¿Y a ti qué te pasa?
¿Y a ti qué te pasa? Por la mañana, la rutina vuelve. Pero hay algo que no encaja. Lucas se marcha sin despedidas, sin promesas. Y el vacío que deja no es el de antes. Ahora duele más, porque estuvo cerca, muy cerca… y aún así eligió irse.
Menchu se siente dividida. Por un lado, sabe que lo que comparten en la intimidad es real. Hay ternura, hay conexión. Pero por otro, está cansada de que ese amor se oculte en la sombra, de que él no lo valide frente a los demás.
Mientras tanto, su tía Clara empeora. Cada llamada desde la residencia es más alarmante. Y la fragilidad emocional de Menchu se acentúa. Su tía fue su madre, su guía, su refugio.
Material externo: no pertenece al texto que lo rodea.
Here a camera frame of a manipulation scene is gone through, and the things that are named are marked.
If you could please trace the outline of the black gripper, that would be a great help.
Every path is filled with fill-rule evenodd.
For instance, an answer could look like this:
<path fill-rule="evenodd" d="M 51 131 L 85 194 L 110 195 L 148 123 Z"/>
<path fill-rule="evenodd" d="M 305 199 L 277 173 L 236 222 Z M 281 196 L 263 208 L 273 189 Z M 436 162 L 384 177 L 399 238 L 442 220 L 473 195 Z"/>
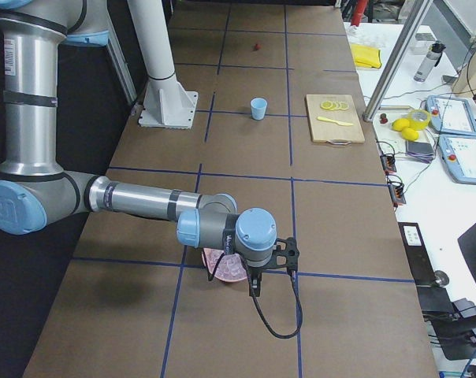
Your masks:
<path fill-rule="evenodd" d="M 245 266 L 248 278 L 249 296 L 260 296 L 262 273 L 266 270 L 263 267 Z"/>

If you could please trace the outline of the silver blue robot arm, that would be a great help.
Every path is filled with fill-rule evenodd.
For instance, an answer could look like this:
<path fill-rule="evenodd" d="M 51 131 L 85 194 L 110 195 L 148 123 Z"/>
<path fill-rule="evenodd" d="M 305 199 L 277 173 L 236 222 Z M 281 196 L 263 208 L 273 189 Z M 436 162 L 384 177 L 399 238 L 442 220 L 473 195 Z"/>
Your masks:
<path fill-rule="evenodd" d="M 0 229 L 24 235 L 75 213 L 106 210 L 172 221 L 186 246 L 237 254 L 257 295 L 281 252 L 273 216 L 239 212 L 226 194 L 200 195 L 64 170 L 56 160 L 58 47 L 109 41 L 104 1 L 0 1 L 4 35 L 6 159 L 0 164 Z"/>

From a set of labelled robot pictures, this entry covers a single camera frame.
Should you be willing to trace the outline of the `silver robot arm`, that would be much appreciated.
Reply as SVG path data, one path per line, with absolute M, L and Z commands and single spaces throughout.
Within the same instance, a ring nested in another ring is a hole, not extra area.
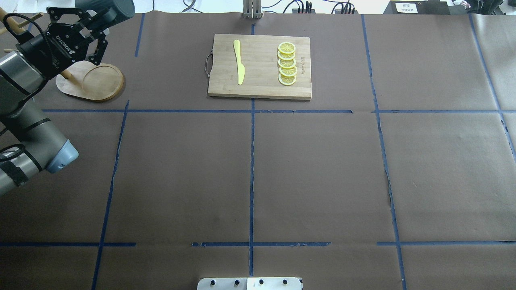
M 135 14 L 107 0 L 78 0 L 72 8 L 48 7 L 50 24 L 33 35 L 16 32 L 9 24 L 25 16 L 1 17 L 7 31 L 18 40 L 16 50 L 1 58 L 1 123 L 17 143 L 1 149 L 1 194 L 27 184 L 39 172 L 56 173 L 78 158 L 71 141 L 35 104 L 33 97 L 62 71 L 79 61 L 97 64 L 107 47 L 109 27 Z

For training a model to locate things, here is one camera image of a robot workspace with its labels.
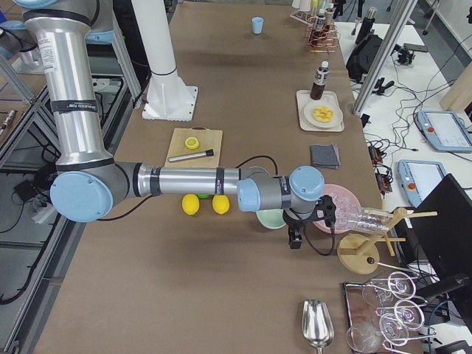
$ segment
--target blue cable
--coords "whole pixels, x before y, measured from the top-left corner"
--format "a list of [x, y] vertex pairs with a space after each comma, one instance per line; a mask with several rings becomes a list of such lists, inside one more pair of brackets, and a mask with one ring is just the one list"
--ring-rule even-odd
[[[448, 301], [450, 301], [450, 299], [447, 299], [447, 300], [444, 300], [443, 302], [441, 302], [439, 305], [437, 305], [434, 310], [431, 312], [431, 314], [429, 315], [429, 318], [428, 318], [428, 323], [426, 325], [430, 325], [431, 324], [431, 320], [434, 316], [434, 314], [436, 313], [436, 311], [438, 310], [438, 308], [440, 308], [441, 306], [443, 306], [444, 304], [447, 304]], [[431, 347], [431, 342], [432, 340], [430, 338], [428, 338], [428, 351], [429, 351], [429, 354], [433, 354], [432, 350], [433, 348]]]

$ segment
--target metal scoop
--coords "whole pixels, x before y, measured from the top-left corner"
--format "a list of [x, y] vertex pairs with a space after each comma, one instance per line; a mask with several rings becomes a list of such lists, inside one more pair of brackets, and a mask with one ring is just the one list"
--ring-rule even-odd
[[327, 306], [319, 300], [305, 300], [303, 305], [302, 332], [317, 354], [333, 342], [334, 329]]

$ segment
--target blue-framed tablet
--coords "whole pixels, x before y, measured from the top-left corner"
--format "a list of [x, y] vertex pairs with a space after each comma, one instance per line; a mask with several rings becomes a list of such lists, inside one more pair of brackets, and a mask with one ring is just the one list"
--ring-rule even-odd
[[417, 207], [446, 175], [440, 162], [400, 160], [398, 173], [406, 197]]
[[472, 153], [472, 137], [462, 120], [450, 111], [420, 111], [419, 128], [438, 151]]

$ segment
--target light blue joint cap
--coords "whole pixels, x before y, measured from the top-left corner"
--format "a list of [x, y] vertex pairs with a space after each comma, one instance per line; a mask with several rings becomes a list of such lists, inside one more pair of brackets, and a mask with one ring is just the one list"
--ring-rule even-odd
[[80, 171], [60, 174], [51, 186], [51, 200], [60, 214], [79, 223], [95, 221], [113, 207], [113, 195], [106, 184]]
[[112, 44], [114, 40], [114, 32], [92, 32], [86, 37], [87, 44]]
[[315, 167], [301, 166], [290, 175], [292, 192], [304, 201], [317, 201], [323, 193], [325, 179]]
[[51, 6], [58, 0], [13, 0], [13, 2], [25, 9], [37, 10]]
[[7, 60], [10, 60], [13, 57], [13, 54], [3, 46], [0, 46], [0, 55]]
[[21, 21], [5, 21], [1, 23], [1, 27], [5, 28], [6, 30], [13, 31], [13, 30], [25, 30], [27, 27]]
[[260, 193], [256, 182], [252, 179], [238, 181], [237, 205], [241, 212], [257, 212], [260, 210]]

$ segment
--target label on robot arm
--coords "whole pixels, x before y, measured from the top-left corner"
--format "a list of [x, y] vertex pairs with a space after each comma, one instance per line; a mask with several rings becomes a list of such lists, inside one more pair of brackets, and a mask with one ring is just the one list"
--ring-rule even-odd
[[48, 38], [42, 38], [38, 41], [38, 46], [43, 58], [44, 73], [55, 72], [57, 65], [52, 42]]
La posibilidad de perderla se siente como un abismo.
Lucas intenta acercarse de nuevo, pero esta vez ella marca distancia. No es venganza. Es instinto de supervivencia.
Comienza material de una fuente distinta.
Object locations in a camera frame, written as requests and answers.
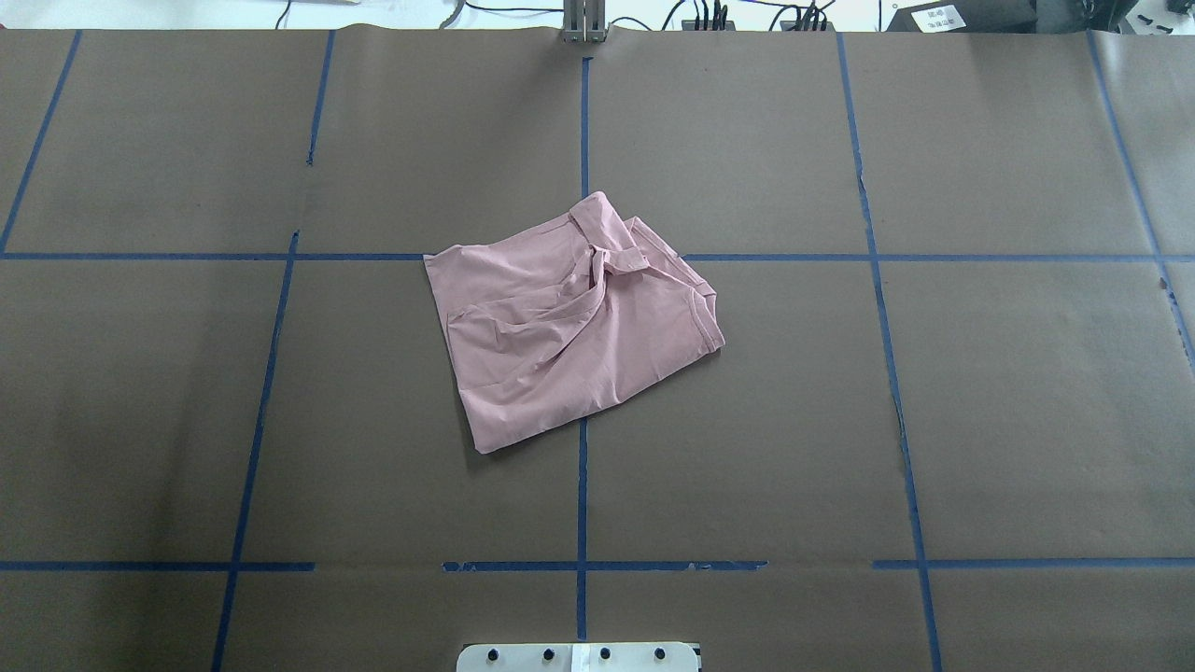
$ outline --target crumpled pink garment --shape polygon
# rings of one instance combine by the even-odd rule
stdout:
[[[710,285],[601,191],[423,261],[480,453],[620,404],[725,344]]]

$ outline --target white bracket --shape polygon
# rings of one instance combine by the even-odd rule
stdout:
[[[606,0],[564,0],[565,42],[606,42]]]
[[[471,644],[456,672],[700,672],[700,650],[682,642]]]

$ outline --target cable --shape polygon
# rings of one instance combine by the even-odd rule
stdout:
[[[673,14],[676,13],[676,10],[680,10],[680,6],[684,5],[687,1],[688,0],[676,0],[676,4],[673,5],[672,11],[668,12],[668,18],[664,19],[664,25],[660,26],[660,30],[668,30],[668,22],[672,20],[672,17],[673,17]]]
[[[293,1],[294,0],[287,0],[287,8],[282,10],[282,14],[278,16],[278,20],[274,22],[274,30],[278,30],[278,26],[282,25],[282,19],[287,18],[287,14],[290,13],[290,2]]]
[[[780,7],[780,11],[777,12],[774,17],[772,17],[772,24],[767,26],[768,32],[771,32],[772,30],[776,29],[776,22],[780,20],[780,14],[783,14],[784,12],[786,12],[789,10],[796,10],[797,11],[797,23],[801,23],[801,7],[798,7],[796,5],[785,5],[785,6]]]
[[[461,10],[464,8],[465,8],[465,0],[456,0],[456,6],[452,8],[452,13],[448,14],[448,18],[440,22],[440,30],[451,26],[453,22],[456,20],[456,17],[460,16]]]
[[[617,24],[618,22],[635,22],[635,23],[637,23],[637,24],[642,25],[643,28],[645,28],[645,29],[648,29],[648,30],[651,30],[651,28],[650,28],[650,26],[649,26],[648,24],[645,24],[645,23],[641,22],[639,19],[637,19],[637,18],[635,18],[635,17],[618,17],[617,19],[614,19],[614,20],[609,22],[609,25],[614,25],[614,24]]]
[[[465,6],[479,12],[540,12],[540,13],[564,13],[564,7],[482,7],[465,0]]]

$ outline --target white sticker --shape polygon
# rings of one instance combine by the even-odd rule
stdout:
[[[967,22],[954,5],[943,5],[932,10],[913,12],[913,20],[921,32],[945,32],[960,28],[967,28]]]

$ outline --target pink cloth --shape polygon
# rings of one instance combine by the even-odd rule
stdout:
[[[725,344],[710,285],[601,191],[424,264],[480,453],[623,403]]]

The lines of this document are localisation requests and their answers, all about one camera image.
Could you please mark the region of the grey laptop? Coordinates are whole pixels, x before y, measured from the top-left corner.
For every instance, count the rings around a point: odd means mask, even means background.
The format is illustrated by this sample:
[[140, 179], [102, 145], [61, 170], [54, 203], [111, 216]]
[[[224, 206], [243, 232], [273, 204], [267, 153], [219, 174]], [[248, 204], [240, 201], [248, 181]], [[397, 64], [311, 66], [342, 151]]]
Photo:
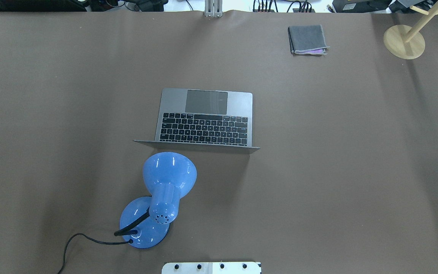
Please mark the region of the grey laptop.
[[136, 140], [164, 150], [252, 154], [253, 95], [250, 92], [164, 88], [154, 140]]

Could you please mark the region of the blue desk lamp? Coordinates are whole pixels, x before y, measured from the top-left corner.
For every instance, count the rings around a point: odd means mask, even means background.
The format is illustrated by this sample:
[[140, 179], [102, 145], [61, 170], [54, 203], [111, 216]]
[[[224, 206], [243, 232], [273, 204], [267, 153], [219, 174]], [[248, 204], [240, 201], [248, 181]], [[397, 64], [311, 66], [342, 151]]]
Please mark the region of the blue desk lamp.
[[150, 195], [127, 204], [114, 233], [139, 249], [151, 248], [165, 239], [178, 216], [181, 198], [196, 182], [197, 170], [186, 156], [164, 151], [145, 161], [143, 178]]

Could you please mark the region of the folded grey cloth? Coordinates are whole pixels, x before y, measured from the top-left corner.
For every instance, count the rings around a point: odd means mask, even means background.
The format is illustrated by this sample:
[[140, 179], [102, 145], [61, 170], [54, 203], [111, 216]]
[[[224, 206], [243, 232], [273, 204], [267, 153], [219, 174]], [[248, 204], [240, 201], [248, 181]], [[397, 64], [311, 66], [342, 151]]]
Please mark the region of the folded grey cloth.
[[287, 28], [292, 54], [325, 55], [327, 46], [322, 25], [294, 25]]

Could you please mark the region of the wooden cup stand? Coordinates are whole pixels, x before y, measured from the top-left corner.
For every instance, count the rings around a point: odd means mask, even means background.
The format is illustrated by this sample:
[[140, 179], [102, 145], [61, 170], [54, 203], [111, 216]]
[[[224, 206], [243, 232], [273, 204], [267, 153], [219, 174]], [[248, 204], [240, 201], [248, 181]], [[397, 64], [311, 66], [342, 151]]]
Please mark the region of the wooden cup stand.
[[425, 50], [425, 40], [420, 30], [426, 26], [433, 17], [438, 15], [438, 0], [427, 11], [415, 5], [411, 5], [409, 9], [423, 16], [412, 27], [403, 24], [394, 25], [388, 28], [383, 35], [383, 42], [386, 49], [396, 57], [406, 60], [418, 58], [423, 54]]

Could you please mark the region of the aluminium frame post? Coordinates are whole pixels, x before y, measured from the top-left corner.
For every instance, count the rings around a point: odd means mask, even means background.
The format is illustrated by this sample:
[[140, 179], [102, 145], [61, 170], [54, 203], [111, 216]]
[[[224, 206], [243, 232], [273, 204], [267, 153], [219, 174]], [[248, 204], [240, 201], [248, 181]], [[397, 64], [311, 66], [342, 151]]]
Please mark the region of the aluminium frame post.
[[220, 18], [223, 16], [222, 0], [205, 0], [205, 17]]
—No quiero verte solo cuando estás enfermo. —Menchu, no es eso. —Entonces demuéstramelo. Haz algo distinto. Quédate.
Pero él no puede. O no quiere. Y ella, cansada de palabras vacías, decide no insistir.
Mientras tanto, Lorenzo sigue ahí, constante, paciente. Menchu lo valora, pero no lo ama. Y lo peor es que él también lo sabe.